◆ The problem
Give again, exactly as written, each line of the material below starting at the line that contains "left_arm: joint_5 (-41" and ending at the line that contains "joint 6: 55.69". Both ends count, and no other line does.

[[ Extracted records open ]]

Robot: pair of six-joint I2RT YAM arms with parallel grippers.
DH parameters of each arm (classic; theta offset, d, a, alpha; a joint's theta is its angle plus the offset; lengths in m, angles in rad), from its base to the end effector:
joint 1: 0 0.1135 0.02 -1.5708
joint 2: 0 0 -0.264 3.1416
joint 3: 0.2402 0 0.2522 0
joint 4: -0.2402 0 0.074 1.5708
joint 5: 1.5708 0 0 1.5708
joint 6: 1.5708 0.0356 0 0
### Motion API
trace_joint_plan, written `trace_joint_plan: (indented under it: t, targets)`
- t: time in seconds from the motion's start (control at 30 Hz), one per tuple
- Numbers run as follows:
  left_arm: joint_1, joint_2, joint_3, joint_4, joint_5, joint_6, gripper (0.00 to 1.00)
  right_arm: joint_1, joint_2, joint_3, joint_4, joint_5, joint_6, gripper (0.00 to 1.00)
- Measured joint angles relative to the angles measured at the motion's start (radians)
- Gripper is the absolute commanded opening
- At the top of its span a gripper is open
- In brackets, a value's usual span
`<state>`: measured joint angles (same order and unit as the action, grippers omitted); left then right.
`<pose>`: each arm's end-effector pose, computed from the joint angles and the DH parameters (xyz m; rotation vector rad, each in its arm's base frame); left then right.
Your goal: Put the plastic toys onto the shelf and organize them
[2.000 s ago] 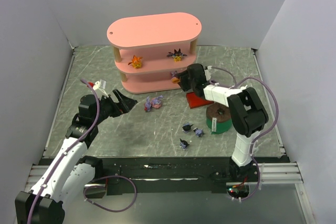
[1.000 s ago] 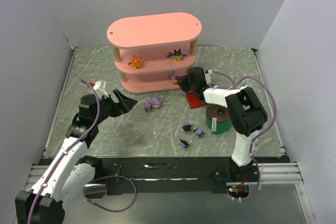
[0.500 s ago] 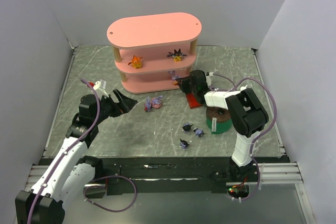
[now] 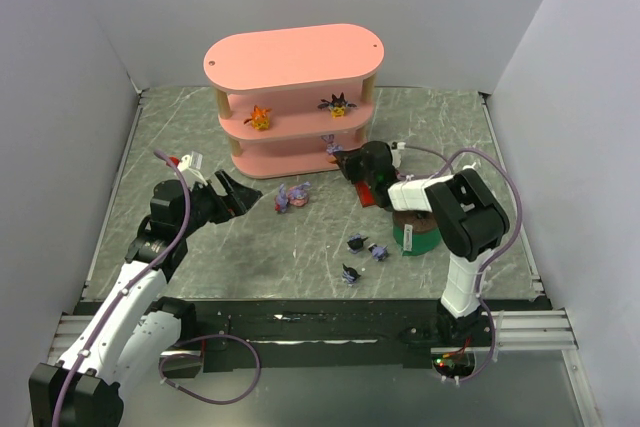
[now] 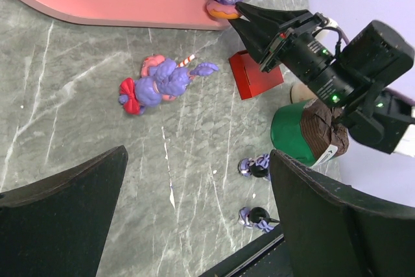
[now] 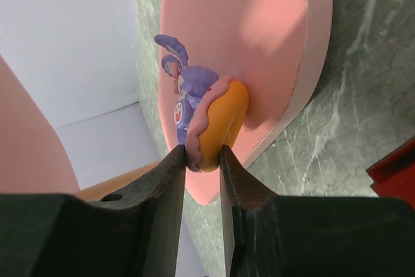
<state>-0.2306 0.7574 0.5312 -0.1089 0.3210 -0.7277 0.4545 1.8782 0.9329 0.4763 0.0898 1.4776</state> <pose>0.1747 -0.0526 0.2630 -0.2679 1.9871 -0.9388 0.3514 0.1682 0.1522 1.1441 1.9124 1.0689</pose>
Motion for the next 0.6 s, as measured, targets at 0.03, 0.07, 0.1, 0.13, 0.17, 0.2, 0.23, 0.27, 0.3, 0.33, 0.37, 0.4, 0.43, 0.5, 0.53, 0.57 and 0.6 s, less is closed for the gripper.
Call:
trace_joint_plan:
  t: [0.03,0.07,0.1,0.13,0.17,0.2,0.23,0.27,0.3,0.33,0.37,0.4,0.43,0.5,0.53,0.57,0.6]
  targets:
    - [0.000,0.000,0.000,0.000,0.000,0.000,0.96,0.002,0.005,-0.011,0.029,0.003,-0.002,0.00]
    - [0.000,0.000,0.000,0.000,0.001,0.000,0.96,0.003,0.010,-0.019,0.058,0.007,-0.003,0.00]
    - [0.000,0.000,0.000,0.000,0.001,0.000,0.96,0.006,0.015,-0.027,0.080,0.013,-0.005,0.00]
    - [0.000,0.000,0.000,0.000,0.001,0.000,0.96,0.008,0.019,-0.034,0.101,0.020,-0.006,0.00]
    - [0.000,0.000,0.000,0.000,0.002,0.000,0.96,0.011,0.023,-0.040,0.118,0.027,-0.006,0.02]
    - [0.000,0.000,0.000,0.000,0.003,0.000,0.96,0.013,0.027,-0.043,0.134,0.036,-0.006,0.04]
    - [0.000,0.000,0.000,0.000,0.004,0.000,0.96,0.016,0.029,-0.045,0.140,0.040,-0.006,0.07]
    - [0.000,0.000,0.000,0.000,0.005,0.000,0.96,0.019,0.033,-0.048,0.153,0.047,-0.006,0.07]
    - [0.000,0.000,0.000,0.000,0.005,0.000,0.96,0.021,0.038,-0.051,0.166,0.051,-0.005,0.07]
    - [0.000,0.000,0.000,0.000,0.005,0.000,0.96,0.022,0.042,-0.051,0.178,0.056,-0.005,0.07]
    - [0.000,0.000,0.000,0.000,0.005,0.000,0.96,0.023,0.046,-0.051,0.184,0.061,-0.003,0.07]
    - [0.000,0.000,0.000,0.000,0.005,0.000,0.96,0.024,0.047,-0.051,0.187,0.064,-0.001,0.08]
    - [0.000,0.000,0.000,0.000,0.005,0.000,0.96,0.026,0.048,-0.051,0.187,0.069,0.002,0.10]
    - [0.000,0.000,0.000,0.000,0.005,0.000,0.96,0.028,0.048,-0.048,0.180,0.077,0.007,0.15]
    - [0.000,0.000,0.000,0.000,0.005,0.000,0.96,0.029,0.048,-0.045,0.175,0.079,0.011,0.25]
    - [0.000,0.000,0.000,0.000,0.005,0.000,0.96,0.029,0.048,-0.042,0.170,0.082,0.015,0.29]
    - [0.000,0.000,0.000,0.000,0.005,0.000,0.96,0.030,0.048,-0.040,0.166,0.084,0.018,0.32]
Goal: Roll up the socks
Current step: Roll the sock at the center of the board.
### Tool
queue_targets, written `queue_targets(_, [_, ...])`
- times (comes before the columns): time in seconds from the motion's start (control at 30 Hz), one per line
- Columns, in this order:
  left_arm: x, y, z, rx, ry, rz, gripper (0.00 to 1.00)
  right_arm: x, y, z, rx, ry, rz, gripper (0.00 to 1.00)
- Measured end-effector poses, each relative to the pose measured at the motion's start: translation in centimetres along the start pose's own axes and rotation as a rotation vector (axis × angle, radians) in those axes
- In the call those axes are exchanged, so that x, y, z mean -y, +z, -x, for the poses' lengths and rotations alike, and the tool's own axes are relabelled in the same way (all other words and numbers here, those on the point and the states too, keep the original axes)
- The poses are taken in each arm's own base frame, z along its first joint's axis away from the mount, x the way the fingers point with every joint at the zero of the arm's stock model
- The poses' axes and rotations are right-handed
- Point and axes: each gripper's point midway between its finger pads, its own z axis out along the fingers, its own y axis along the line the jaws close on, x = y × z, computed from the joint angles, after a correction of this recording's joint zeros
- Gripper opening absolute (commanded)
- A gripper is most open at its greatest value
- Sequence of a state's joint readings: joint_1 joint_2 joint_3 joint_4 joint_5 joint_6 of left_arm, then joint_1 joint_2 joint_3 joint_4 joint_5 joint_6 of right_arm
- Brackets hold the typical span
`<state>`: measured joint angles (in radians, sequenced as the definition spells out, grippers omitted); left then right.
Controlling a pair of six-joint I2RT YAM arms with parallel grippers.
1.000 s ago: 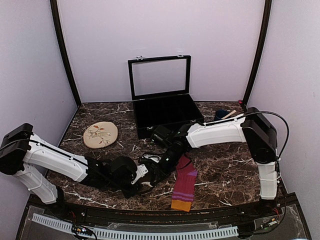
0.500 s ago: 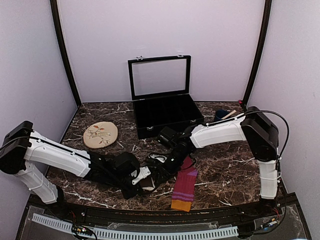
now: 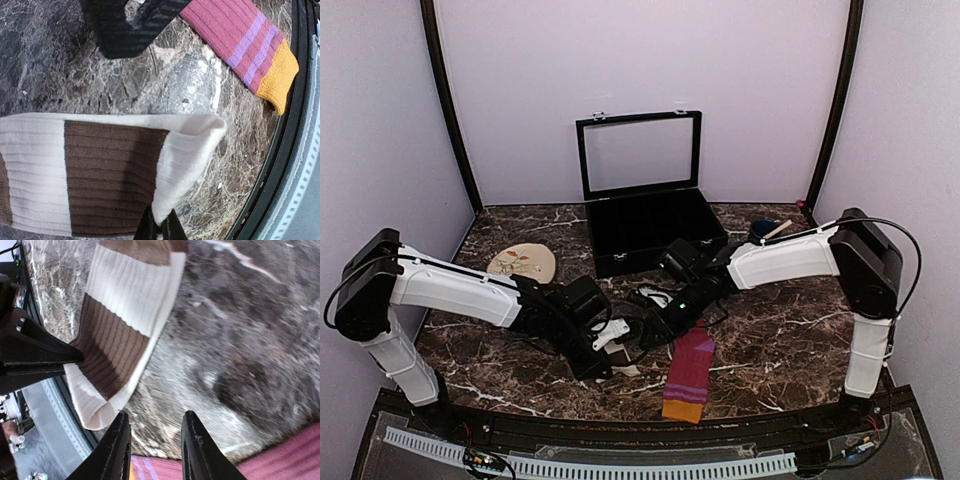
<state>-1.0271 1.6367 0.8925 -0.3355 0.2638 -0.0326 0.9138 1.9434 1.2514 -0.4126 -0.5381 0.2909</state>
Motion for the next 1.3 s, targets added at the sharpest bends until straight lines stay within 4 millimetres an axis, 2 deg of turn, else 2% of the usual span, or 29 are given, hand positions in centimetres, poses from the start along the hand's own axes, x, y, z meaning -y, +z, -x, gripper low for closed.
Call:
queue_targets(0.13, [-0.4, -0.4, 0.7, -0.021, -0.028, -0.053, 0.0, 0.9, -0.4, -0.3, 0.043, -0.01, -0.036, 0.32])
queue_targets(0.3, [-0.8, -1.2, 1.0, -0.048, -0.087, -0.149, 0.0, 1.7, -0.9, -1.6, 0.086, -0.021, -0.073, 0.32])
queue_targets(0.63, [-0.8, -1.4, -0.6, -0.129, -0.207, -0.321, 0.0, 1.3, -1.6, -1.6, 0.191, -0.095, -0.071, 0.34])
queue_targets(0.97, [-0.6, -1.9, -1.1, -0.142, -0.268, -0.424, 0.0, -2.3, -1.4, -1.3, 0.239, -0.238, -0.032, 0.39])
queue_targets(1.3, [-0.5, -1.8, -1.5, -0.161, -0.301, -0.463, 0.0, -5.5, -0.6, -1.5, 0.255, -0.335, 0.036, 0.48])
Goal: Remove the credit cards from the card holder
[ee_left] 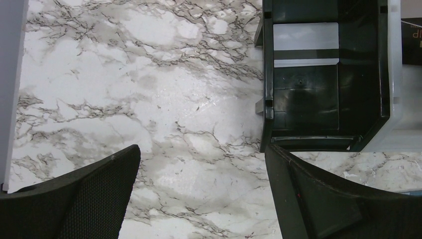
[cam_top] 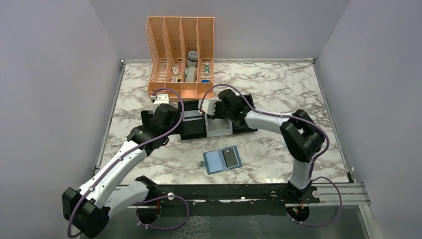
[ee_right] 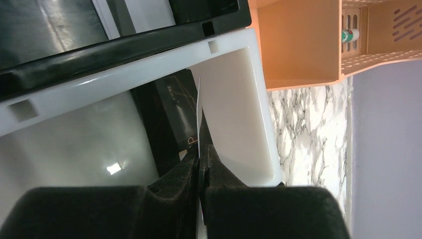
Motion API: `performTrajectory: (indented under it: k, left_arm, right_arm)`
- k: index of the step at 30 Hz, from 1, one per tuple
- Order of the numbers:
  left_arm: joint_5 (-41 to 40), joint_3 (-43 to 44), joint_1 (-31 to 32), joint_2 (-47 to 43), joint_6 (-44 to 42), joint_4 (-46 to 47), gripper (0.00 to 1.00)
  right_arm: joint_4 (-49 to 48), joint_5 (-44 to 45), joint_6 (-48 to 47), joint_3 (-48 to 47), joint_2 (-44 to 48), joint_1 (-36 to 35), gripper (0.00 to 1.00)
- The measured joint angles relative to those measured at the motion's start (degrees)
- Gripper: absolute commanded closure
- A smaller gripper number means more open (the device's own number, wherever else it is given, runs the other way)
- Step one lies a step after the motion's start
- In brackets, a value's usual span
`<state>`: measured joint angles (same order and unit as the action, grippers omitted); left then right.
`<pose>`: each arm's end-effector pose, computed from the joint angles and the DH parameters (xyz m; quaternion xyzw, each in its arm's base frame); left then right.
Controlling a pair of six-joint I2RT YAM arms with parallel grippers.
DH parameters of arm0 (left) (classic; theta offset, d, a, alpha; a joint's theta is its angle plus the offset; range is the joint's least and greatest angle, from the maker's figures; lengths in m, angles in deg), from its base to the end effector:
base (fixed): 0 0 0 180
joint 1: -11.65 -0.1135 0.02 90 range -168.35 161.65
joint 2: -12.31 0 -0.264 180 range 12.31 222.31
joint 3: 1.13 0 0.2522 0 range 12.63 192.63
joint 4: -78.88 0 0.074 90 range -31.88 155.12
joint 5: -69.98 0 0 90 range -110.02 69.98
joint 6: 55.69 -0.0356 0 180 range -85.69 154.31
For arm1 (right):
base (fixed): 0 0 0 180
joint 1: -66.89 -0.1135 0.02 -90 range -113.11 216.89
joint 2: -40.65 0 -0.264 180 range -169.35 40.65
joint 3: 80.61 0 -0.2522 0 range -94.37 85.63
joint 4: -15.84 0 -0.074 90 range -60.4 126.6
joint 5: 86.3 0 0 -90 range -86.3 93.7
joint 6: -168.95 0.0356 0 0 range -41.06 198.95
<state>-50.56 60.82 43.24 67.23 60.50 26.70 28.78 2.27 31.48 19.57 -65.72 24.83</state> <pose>0.1734 -0.0854 0.2862 -0.0583 0.8955 0.0354 0.4398 0.2998 0.2717 0.1844 -0.6406 0.6383 -0.0089 0.4267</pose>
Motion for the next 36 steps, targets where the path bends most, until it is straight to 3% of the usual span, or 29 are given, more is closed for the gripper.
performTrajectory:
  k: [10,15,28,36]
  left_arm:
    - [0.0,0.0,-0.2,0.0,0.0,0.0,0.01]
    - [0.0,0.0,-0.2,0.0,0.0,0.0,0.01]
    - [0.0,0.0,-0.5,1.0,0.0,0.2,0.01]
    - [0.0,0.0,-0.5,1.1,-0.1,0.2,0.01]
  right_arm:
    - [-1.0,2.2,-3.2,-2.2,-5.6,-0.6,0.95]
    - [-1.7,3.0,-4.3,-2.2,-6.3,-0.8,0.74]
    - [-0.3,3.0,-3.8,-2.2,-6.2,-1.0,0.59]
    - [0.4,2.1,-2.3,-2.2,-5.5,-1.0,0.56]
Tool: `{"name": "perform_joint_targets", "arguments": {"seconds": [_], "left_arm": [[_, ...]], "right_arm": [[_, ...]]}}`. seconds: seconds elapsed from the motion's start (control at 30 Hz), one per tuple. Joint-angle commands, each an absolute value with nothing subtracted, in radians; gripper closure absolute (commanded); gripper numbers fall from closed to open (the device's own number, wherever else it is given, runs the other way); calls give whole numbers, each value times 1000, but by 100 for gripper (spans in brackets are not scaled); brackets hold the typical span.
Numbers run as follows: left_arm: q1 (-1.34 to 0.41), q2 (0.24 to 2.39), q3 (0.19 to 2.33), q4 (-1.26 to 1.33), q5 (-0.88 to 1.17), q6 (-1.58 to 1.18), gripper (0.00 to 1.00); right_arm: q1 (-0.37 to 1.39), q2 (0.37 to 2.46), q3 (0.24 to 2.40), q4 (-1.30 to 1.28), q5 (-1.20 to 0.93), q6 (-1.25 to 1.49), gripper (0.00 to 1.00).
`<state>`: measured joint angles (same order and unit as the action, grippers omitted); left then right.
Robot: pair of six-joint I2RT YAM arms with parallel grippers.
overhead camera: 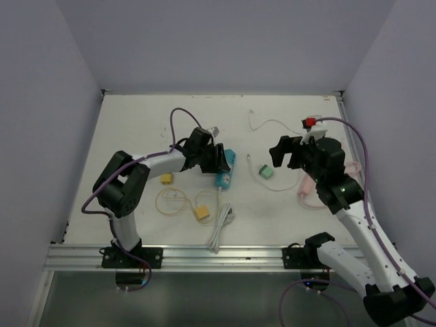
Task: Pull the plug off the socket
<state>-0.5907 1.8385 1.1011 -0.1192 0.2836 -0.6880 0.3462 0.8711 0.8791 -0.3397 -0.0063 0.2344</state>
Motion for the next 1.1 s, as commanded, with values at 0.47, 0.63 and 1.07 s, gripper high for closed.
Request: {"name": "perform_joint_targets", "arguments": {"seconds": [0.47,0.63,1.07], "left_arm": [[-592,1531,1106,-308,-78,-649,10],[-586,1318,1132,-443,-306,-607,1],[-584,798,1308,-675,-672,-396,0]], "right_arm": [[345,525,963,-684,344,244,1],[344,494,1046,-756,442,224,1],[345,422,1241,-834,518,104,1]]}}
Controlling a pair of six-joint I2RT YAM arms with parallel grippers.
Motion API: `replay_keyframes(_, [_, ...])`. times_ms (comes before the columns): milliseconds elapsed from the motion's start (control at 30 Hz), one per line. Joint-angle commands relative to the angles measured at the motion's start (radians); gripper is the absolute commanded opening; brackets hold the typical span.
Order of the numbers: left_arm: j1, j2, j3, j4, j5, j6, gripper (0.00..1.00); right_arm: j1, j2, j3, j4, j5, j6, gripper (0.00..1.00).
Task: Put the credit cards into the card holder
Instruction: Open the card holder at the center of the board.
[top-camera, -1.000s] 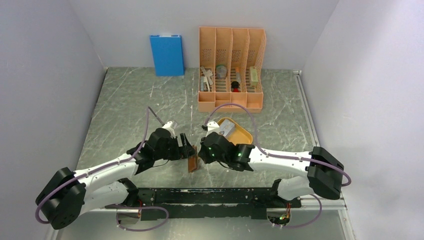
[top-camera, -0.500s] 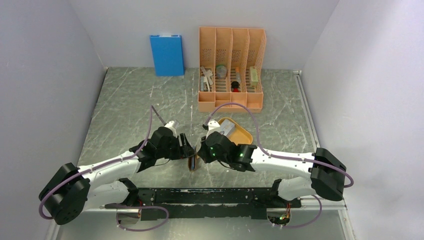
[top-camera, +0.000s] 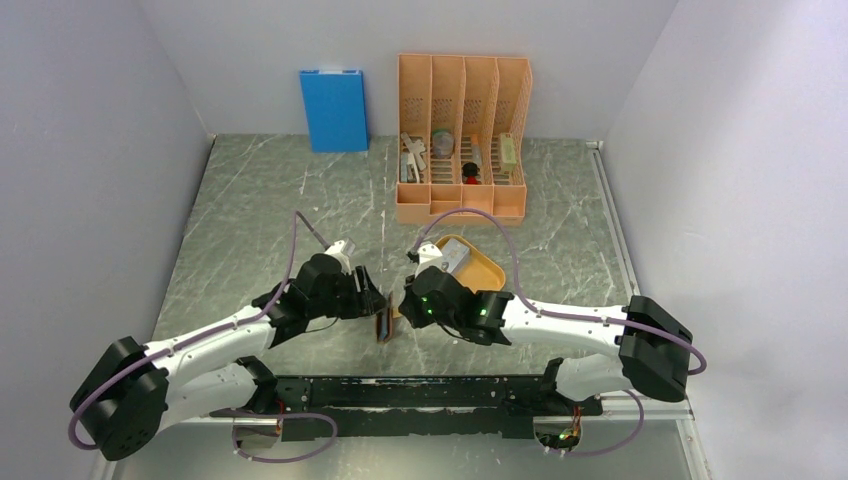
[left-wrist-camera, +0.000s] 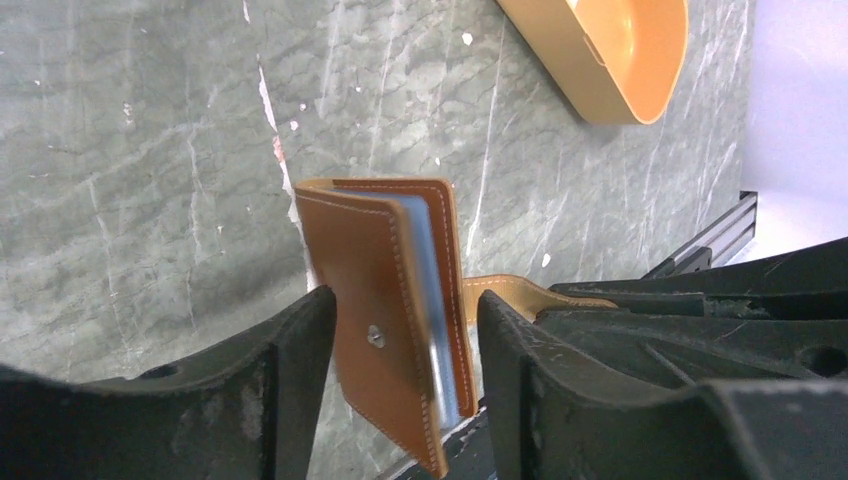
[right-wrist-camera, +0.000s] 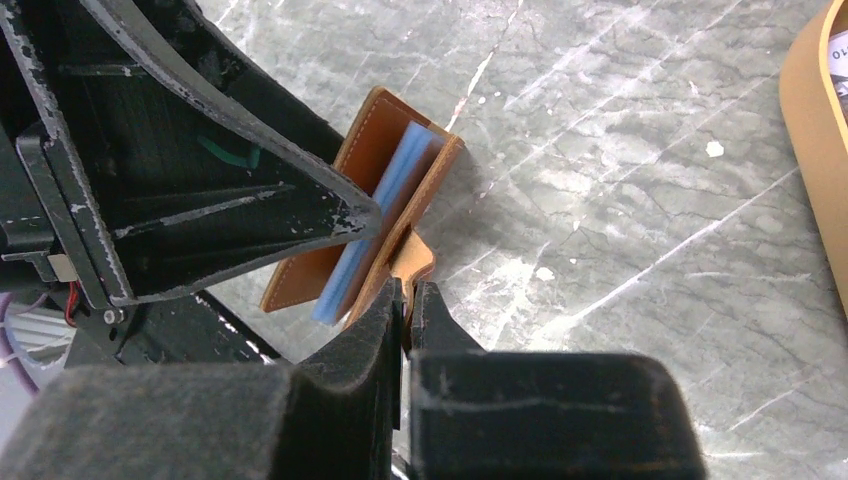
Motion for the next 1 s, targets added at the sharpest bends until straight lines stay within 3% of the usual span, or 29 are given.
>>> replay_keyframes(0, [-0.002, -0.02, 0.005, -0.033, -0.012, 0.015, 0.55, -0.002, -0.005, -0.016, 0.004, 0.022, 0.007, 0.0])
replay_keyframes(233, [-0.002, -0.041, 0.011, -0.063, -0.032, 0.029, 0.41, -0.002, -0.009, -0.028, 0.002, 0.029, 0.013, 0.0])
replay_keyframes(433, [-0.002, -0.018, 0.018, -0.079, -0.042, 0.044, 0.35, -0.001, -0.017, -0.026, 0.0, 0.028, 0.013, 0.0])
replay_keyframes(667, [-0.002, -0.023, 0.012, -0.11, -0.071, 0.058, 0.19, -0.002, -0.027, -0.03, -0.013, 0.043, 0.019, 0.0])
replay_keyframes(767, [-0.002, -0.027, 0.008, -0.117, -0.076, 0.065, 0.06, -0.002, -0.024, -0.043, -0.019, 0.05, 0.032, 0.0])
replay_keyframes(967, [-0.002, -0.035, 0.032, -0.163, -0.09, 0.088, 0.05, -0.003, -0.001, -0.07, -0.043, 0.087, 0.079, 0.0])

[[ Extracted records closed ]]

◆ Output below
  left_arm: joint_5 (-41 to 40), joint_3 (-43 to 44), joint_1 (-31 to 32), joint_2 (-47 to 43), joint_6 (-44 to 42), joint_4 (-46 to 47), gripper (0.00 to 1.00)
  right_arm: joint_4 (-49 to 48), joint_5 (-44 to 45), joint_6 (-48 to 47), joint_3 (-48 to 47), joint_2 (-44 to 48), joint_1 (-36 to 35), gripper (0.00 to 1.00)
- The measured joint angles relative to those measured at the motion's start (degrees)
- Gripper: absolute commanded closure
- A smaller gripper number means more open (the device's own number, wherever else it is given, runs the other way)
- Step one lies a step after the motion's start
- In brackets, a value's usual span
`<state>`: measured joint angles (same order and unit as the action, grippers omitted); left then right.
`<pose>`: each arm's end-effector pose, computed from the joint angles and the DH parameters (xyz m; quaternion xyzw, each in its arm's base frame); left then right.
Controlling a pair of six-joint I2RT YAM arms with parallel grippers.
DH parameters of arm0 (left) (classic; theta offset, d, a, alpha; a joint's theta is its angle plus the offset; range is the joint's least and greatest angle, from the maker's figures; lengths in m, angles in deg), from its base to the end effector:
base (fixed): 0 0 0 180
joint 1: -11.65 -0.1135 0.02 90 range -168.35 161.65
joint 2: -12.31 0 -0.264 180 range 12.31 222.31
joint 3: 1.13 0 0.2522 0 range 12.63 192.63
joint 4: -78.88 0 0.074 90 range -31.88 155.12
joint 5: -69.98 0 0 90 range -110.02 69.98
joint 6: 55.69 -0.0356 0 180 range -85.69 154.31

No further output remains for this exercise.